2) Keep it real. A medical client of a former business I worked with once said, "You guys promise not to do surgery and we promise not to do marketing." Fair enough. That client performed everything from esophagogastrectomies to herniorrhapies and everything in between, and it was my job to describe to people who were getting one of these procedures done exactly what was going to happen in a language they would understand. Not only did it educate the patient, it made them feel as if the physician cared enough to explain medical procedures to them in a straightforward, "layman's term" way.

3) Do what you do. When you take the time to write your own stuff, you're taking time away from what you do best. If you form a long-term relationship with a copywriter, that person will get to know you and your business, and over time, can be your "write-hand" person (OK, pun intended.) He or she can suggest areas where editorial can be beneficial - from web copy, ads, and brochures to articles in local, regional or national trade publications. You go on about your business, and trust your copywriter to be your biggest fan.

What gets written about what you do is going to be what forms the public's knowledge, awareness and opinion of you as a person and as a business. Like a good accountant, a good realtor, a good investment banker or a good friend, having a good copywriter by your side ensures that the public perceives positive prose...professionally penned.

Wednesday, July 1, 2009

Happy 21st Birthday, Kristen!

Today, July 1, 2009, is my niece's 21st birthday. This girl has her head on straight...she has risen above some adversity in her life and has always been very cognizant to do the right thing. This may have gotten her a label of "goody two shoes" at times, but in the end, she's way ahead of a lot of people her age.

So this got me to thinking to back when I was 21. I was a late bloomer with pretty much everything in life, but at 21, my goal was to be living on my own and starting a great career.

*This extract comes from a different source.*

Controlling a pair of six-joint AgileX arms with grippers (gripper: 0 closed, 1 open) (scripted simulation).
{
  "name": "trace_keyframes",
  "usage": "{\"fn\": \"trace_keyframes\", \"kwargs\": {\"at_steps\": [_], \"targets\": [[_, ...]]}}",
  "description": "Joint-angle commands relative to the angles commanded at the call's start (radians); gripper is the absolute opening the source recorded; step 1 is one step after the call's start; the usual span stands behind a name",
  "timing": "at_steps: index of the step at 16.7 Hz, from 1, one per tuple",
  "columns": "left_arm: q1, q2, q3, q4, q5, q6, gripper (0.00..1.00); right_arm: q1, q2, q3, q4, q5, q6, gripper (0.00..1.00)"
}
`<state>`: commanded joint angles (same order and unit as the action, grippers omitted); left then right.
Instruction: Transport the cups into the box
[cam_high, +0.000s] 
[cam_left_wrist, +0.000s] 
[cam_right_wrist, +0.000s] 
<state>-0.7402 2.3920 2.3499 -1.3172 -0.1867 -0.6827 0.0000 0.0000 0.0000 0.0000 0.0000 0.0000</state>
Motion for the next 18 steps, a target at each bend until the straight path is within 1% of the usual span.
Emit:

That's probably one of the few times in my life that I reached a goal in the timeline that I had anticipated. I was a college graduate, living in a great apartment in Milwaukee with an awesome job as the media buyer for a large, medical equipment company. I was in charge of a ridiculous amount of money and had more decision power than any 21 year old should have. But wow, did I learn, and man, what a ride that was.

Looking back, I am so thankful to that experience, because it showed me then and it shows me now that I do have the capabilities, the drive and the inner spirit to "go get 'em, Girl". Especially now, when I need to channel the mental and physical energy of that 21-year old to get me going as I enter this new phase of my life.

So for all of you in a similar situation, whether it be a job, a relationship, or just a state of mind, try channeling that point in your life when you WERE strong and you DID have it goin' on, and you will see that it IS there and you CAN do it. Godspeed!!!!